For the entries that follow, restate word for word the line containing "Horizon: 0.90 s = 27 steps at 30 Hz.", the line containing "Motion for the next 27", and every line that lies between them.

START Records shown

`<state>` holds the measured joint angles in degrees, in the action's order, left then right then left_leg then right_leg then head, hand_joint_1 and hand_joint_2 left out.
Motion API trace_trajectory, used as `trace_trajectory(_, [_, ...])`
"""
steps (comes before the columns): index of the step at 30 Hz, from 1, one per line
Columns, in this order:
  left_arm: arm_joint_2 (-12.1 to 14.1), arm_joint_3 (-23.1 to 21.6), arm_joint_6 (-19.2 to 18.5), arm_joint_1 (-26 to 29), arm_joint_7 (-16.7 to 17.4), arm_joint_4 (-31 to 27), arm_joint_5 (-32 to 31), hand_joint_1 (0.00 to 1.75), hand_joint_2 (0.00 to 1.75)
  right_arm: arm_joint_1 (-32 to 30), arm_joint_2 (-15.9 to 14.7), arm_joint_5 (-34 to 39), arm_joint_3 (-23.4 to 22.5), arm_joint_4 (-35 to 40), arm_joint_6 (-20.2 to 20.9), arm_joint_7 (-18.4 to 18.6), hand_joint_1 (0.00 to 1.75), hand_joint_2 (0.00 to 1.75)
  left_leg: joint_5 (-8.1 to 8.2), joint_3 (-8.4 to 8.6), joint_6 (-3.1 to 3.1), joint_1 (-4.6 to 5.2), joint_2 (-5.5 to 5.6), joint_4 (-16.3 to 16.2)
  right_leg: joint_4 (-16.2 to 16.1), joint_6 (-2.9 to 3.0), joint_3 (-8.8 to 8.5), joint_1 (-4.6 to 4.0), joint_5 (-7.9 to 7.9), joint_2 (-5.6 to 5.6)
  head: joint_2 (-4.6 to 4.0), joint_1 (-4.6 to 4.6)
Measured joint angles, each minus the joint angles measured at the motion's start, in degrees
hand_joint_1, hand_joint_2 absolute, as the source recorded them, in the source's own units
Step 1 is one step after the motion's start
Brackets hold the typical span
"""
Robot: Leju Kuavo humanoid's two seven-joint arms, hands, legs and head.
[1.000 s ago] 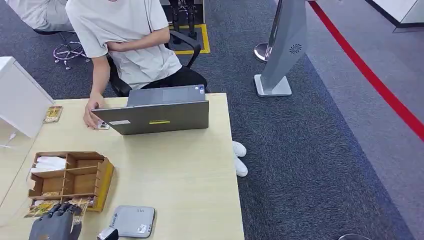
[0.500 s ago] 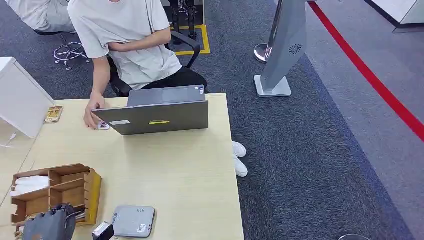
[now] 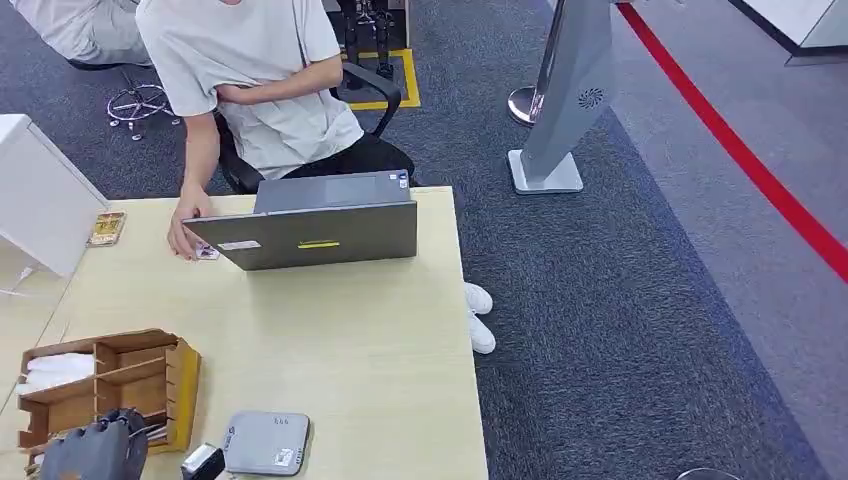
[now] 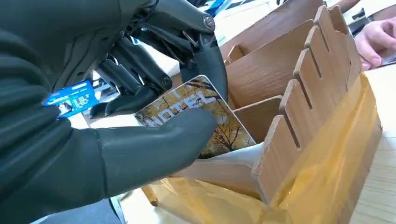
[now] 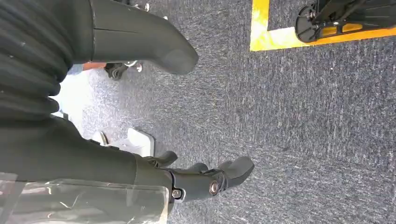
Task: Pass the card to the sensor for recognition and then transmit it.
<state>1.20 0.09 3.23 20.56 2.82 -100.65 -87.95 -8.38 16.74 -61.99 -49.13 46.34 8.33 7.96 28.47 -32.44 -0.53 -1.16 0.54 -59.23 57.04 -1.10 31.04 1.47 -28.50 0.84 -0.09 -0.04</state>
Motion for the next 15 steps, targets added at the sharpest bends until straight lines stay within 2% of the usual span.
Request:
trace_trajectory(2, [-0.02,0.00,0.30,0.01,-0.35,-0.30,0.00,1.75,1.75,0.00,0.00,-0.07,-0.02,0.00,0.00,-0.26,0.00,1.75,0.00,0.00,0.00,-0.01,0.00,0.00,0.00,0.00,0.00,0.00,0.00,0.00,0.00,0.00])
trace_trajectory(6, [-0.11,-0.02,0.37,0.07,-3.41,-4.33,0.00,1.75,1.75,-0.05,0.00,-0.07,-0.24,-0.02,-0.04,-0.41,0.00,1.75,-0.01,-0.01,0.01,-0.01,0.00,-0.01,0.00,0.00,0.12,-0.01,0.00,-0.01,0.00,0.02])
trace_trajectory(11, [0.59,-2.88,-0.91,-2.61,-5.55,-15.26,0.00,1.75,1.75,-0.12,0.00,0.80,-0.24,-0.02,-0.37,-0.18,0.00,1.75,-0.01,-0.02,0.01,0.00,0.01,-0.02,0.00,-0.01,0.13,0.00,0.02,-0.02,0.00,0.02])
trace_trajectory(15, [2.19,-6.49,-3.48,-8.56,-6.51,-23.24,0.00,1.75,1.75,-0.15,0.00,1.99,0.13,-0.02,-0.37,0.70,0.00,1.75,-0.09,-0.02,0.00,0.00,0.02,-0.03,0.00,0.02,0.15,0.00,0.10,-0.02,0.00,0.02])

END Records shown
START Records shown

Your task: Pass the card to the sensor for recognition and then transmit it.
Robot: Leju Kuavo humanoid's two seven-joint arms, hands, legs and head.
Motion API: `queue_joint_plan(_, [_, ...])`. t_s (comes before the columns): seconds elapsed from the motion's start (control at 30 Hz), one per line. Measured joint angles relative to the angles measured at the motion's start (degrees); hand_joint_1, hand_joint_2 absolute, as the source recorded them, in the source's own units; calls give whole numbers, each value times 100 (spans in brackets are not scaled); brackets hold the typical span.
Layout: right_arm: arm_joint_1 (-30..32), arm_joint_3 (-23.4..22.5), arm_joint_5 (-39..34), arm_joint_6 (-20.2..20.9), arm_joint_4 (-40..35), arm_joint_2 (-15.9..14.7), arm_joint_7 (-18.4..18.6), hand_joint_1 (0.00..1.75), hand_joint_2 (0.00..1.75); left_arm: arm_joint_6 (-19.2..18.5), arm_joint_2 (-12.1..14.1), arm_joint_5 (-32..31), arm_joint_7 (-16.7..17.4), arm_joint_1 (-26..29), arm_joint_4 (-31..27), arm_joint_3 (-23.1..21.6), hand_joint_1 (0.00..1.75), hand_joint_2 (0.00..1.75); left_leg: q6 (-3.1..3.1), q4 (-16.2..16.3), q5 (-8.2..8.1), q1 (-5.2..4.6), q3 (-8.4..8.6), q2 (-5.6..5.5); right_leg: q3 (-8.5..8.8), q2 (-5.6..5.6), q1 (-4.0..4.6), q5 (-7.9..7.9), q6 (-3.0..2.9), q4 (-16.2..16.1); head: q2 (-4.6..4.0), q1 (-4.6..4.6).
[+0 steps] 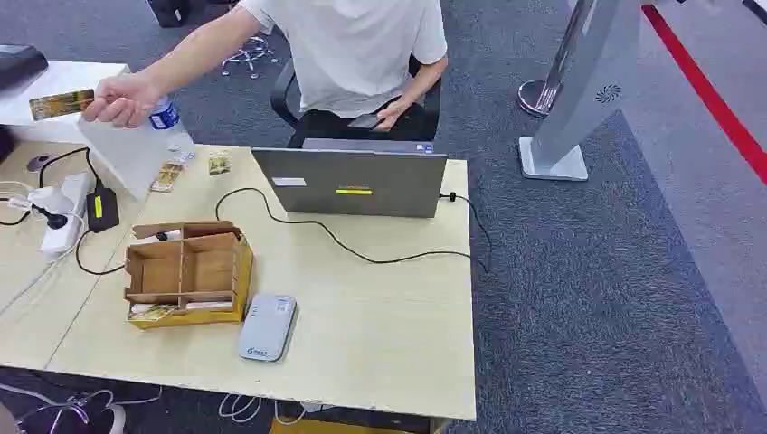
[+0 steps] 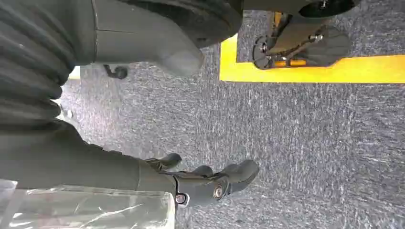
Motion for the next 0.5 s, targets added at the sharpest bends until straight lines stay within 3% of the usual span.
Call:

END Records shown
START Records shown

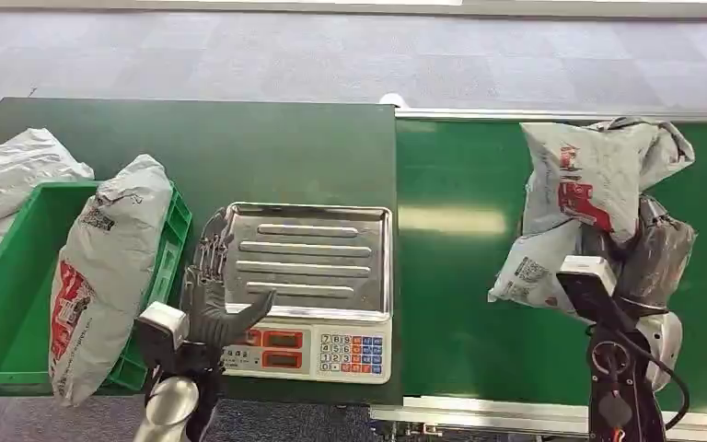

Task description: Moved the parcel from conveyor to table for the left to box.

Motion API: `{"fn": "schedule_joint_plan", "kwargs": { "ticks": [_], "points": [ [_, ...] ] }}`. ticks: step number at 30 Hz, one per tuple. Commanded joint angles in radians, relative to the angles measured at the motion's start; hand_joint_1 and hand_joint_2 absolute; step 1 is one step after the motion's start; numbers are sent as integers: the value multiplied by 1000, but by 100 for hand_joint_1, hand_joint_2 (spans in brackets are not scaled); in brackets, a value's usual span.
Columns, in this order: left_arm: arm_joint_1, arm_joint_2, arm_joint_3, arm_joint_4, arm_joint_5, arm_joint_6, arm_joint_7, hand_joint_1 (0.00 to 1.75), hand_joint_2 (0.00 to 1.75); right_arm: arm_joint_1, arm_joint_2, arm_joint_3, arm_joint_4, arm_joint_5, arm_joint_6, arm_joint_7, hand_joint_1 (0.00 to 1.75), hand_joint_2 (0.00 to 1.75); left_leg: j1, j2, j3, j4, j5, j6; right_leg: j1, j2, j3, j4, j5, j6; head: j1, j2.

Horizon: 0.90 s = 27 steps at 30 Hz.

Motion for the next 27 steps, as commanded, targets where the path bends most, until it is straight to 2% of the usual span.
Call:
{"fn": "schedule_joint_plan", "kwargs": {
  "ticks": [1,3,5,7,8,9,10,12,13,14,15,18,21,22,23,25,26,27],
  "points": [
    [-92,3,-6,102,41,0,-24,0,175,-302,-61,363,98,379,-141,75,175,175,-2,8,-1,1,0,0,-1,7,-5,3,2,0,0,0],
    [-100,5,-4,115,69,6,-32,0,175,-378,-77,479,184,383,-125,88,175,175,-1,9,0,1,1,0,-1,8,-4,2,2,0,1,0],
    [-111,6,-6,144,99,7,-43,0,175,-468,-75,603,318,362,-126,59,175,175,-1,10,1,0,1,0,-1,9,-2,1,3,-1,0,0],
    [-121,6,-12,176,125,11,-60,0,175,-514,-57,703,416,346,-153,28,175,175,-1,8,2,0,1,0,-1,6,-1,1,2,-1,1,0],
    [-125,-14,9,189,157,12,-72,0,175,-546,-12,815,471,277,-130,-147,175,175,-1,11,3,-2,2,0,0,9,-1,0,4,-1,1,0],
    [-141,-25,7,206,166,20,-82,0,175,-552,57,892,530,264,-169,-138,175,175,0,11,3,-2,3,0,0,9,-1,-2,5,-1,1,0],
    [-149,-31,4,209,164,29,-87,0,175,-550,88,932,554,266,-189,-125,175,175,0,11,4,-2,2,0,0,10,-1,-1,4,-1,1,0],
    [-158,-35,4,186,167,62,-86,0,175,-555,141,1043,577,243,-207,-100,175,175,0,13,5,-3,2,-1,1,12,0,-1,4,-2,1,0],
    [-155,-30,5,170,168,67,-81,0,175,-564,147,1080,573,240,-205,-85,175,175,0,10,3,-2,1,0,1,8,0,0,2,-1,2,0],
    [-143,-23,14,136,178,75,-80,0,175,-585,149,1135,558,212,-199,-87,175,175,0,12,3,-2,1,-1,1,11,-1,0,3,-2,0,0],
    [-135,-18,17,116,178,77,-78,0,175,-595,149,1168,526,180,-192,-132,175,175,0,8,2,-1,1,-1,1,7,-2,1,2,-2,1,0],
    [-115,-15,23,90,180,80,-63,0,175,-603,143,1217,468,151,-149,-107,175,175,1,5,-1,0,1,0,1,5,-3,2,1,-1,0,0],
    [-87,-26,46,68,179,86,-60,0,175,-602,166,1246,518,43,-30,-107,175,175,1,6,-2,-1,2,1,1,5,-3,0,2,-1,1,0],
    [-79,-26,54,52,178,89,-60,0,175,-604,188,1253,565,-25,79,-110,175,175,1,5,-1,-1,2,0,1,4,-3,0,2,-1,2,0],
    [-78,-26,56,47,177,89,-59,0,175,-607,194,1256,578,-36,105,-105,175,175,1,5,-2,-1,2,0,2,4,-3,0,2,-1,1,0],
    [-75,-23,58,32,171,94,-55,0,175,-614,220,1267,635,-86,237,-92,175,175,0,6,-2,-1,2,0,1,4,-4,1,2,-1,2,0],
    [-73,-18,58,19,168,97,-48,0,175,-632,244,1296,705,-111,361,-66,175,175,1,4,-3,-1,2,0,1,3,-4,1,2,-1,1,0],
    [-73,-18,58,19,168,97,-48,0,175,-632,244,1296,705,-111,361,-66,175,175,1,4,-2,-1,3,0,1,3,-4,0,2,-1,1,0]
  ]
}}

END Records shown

__Output for this task__
Horizon: 0.90 s = 27 steps at 30 Hz.

Motion for the next 27 steps, as commanded, targets where the path bends most, until it is straight to 2% of the usual span.

Whatever the exercise asked has now been answered.